Open-eyed, she stared out at the rain. Alone! She gave a harsh laugh that contained no amusement at all. Oh, she had been alone all right. Until that last night, when she had learned, briefly and unforgettably, that there were worse things than being alone—and that the worst loneliness of all was when you could not reach the person you were with. She felt sick, remembering.
But there was nothing else for it. Now she had started, the whole thing was coming back in cruel Technicolor.
The first time she’d met Riccardo di Stefano she had almost run away He had been like an alien from another galaxy. Well, they all had been, at the Villa Azul. By that time Rachel had learned to expect every new acquaintance to possess a degree of sophistication she knew she could not deal with. By the time he arrived, Riccardo di Stefano was exactly what she was expecting.
Tall and slim, he arrived in the Caribbean with an all-year-round tan and the inscrutable dark glasses to go with it. His hair was so dark that it looked blue in the glare of the midday sun. He was wearing piratical cutoffs that could have belonged to the ragged urchins in the town, had it not been for the indiscreet designer label at the back of the belt.
He was not bothering with a shirt that day and even to Rachel’s jaundiced eye its absence revealed muscles that could only be called impressive. He moved lazily, gracefully, as if he knew every eye was on him and did not give a damn. Rachel loathed him on sight.
The Villa Azul loved him. It was only to be expected.
But by that time she was loathing the Villa Azul and all its inhabitants with a ferocity that she would never have thought possible. It could not have been further away from the relaxing holiday her father had fondly described. There was no possibility of relaxing. Rachel had never felt more on edge in all her eighteen years.
One thing her father had been right about was the luxury, though. Rachel had never seen anything like it. The house party seemed to drink champagne at all hours, change their designer outfits three times a day and have personal trainers and hairdressers in constant attendance.
In fact, at first she thought Riccardo di Stefano was a new fitness expert. Only, then he took off the arrogant shades to reveal even more arrogant eyes. Rachel revised her opinion rapidly.

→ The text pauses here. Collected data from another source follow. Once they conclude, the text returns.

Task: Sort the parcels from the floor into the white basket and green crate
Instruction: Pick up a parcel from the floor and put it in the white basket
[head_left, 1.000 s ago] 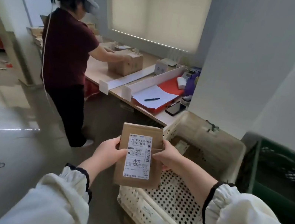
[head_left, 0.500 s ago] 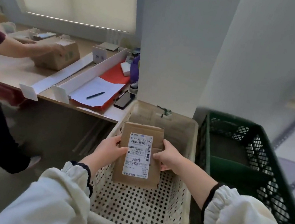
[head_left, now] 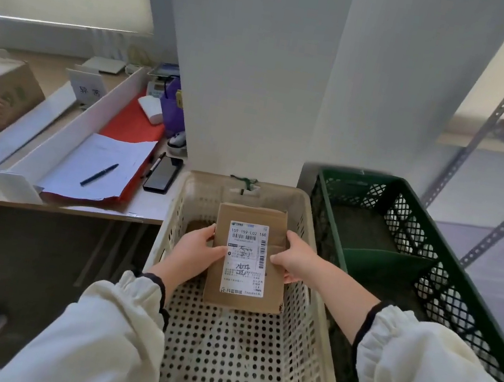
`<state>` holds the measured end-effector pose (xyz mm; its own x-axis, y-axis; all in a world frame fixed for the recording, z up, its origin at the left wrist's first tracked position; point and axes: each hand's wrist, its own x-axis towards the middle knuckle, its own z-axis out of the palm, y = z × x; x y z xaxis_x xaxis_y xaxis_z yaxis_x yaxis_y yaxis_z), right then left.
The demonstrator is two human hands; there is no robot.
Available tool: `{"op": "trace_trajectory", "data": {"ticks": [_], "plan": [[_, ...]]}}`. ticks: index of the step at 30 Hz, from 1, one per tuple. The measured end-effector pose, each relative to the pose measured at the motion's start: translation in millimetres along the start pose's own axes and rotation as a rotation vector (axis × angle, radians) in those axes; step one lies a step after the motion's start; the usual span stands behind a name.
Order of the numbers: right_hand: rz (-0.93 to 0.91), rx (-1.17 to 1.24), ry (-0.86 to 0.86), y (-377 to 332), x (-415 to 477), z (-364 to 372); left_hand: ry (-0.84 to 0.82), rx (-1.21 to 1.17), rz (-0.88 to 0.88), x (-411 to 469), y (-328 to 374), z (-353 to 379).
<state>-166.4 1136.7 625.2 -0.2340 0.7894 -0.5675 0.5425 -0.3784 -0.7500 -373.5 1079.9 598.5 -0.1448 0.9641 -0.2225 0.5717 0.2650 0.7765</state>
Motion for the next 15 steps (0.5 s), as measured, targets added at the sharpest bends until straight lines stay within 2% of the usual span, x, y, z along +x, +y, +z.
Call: {"op": "trace_trajectory", "data": {"ticks": [8, 12, 15], "plan": [[0.05, -0.018, 0.002, 13, 35, 1, -0.053, 0.059, 0.006, 40, -17, 18], [0.09, 0.013, 0.023, 29, 66, 9, -0.107, -0.048, -0.04, 62, -35, 40], [0.086, -0.02, 0.13, 45, 95, 19, -0.139, -0.154, -0.099, 83, -51, 60]]}}
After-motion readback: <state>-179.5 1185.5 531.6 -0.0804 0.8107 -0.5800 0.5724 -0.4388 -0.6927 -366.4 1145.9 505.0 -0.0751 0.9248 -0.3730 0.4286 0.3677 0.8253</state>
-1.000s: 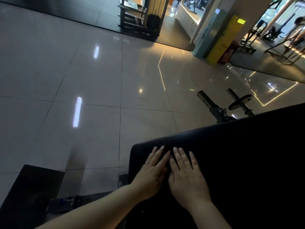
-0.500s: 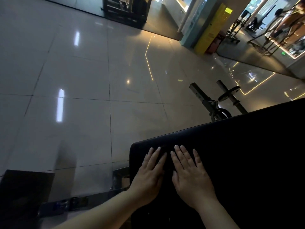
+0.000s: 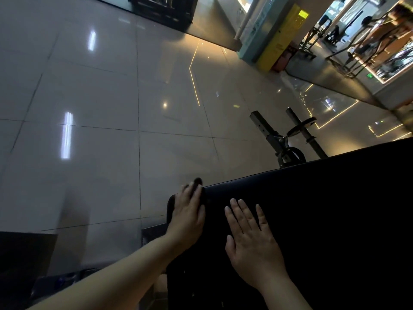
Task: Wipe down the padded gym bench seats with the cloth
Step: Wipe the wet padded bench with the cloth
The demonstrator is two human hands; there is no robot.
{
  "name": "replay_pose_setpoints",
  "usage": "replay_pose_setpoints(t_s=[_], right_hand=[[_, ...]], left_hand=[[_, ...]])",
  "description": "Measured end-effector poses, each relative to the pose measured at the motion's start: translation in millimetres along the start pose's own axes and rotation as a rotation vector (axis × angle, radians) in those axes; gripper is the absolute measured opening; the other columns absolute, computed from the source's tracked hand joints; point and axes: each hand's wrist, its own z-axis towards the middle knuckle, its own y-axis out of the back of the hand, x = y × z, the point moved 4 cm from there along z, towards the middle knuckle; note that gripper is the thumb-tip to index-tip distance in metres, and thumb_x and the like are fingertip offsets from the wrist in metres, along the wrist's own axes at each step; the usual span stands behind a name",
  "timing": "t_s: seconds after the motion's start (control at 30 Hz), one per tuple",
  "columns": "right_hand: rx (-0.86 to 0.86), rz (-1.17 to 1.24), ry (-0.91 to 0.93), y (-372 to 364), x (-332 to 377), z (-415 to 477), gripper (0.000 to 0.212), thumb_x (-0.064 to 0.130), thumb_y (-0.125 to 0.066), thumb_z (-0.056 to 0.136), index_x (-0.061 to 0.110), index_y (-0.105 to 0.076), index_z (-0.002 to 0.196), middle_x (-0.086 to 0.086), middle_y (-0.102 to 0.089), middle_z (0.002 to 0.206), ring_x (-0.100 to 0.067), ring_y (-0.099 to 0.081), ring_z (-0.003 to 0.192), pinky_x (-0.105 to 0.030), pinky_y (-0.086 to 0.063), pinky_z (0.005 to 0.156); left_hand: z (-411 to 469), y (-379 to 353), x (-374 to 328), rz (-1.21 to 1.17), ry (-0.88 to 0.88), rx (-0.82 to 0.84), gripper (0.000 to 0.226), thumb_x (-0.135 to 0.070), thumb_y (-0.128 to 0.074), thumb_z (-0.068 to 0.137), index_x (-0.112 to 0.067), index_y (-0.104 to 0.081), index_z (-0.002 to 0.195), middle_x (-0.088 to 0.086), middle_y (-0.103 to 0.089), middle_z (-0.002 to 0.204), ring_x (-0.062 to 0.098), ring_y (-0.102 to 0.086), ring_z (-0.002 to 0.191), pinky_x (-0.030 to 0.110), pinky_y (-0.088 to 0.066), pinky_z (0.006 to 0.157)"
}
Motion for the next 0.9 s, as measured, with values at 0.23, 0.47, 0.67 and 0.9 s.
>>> replay_pose_setpoints(t_s=[0.23,0.47,0.67,0.9], right_hand=[[0.039,0.02,-0.03,2,2,-2,0.064,0.04,-0.037,0.095,0.009,-0.043,0.151,-0.01,-0.028,0.164,-0.024,-0.024,0.153,-0.054,-0.018,0.118],[-0.016,0.04,-0.153,15,-8,-33,0.062,0.042,-0.038,0.093,0.01,-0.051,0.145,-0.005,-0.041,0.158,-0.023,-0.038,0.146,-0.049,-0.026,0.113],[-0.079,0.145,-0.248,21,-10,-47,0.059,0.035,-0.074,0.076,0.016,-0.054,0.129,-0.007,-0.059,0.141,-0.019,-0.039,0.138,-0.041,-0.016,0.116],[0.021,0.318,-0.327,31,-10,-59,0.051,0.03,-0.049,0.087,0.022,-0.056,0.137,0.005,-0.047,0.153,-0.008,-0.03,0.145,-0.031,-0.019,0.12]], left_hand=[[-24,-9,15,0.215,-0.093,-0.006,0.07,-0.06,-0.008,0.094,-0.032,0.01,0.156,-0.009,0.018,0.165,0.008,0.023,0.149,0.033,0.01,0.123],[34,-20,-67,0.194,-0.142,0.074,0.061,-0.036,-0.028,0.104,-0.024,-0.004,0.159,-0.001,0.008,0.167,0.019,0.018,0.152,0.042,0.005,0.124],[-13,-28,-74,0.401,-0.64,0.24,0.065,-0.047,-0.015,0.099,-0.027,0.005,0.158,-0.005,0.023,0.164,0.018,0.031,0.147,0.041,0.018,0.12],[24,-17,-58,0.254,-0.235,0.165,0.069,-0.053,-0.015,0.1,-0.024,0.006,0.159,-0.001,0.022,0.164,0.017,0.031,0.146,0.042,0.01,0.123]])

Slowly he surveyed the company scattered round the pool and the exotic gardens. His expression announced that he was supremely bored. None of the tennis professionals and expert scuba-divers would have allowed themselves to look like that. It would have cost them their job. It did not make Rachel like him any better.
And then their eyes met.
It was oddly shocking. Even on edge as she was, Rachel felt her inner tension go up a couple of notches. She stepped back as if she had walked too close to a fire.
The stranger in the designer rags looked her up and down. Rachel had just come up from the beach to collect some fruit for her lunch. She had not bothered with a wrap because she did not intend to stay. She was going to go back to the beach and carry on reading in the shade of a coconut palm. Indeed, she was still marking the place in her book with one finger.
So all she was wearing was a dark one-piece bathing suit. By the standards of the Villa Azul it was modest to the point of puritanism. But, under that cool inspection, Rachel felt that she might as well have been naked. Her face flamed.
Even across the width of the flamboyant garden, the pirate recognised her reaction. His eyebrows rose. He was clearly amused. Rachel blushed harder, and hated him for it.
Nobody else paid any attention at all. At least, not to her. That was nothing unusual. The sophisticated house party had been bewildered by her arrival. Since then, they had done their best to ignore her. Because, of course, Judy had dumped her the moment they’d got to the estate.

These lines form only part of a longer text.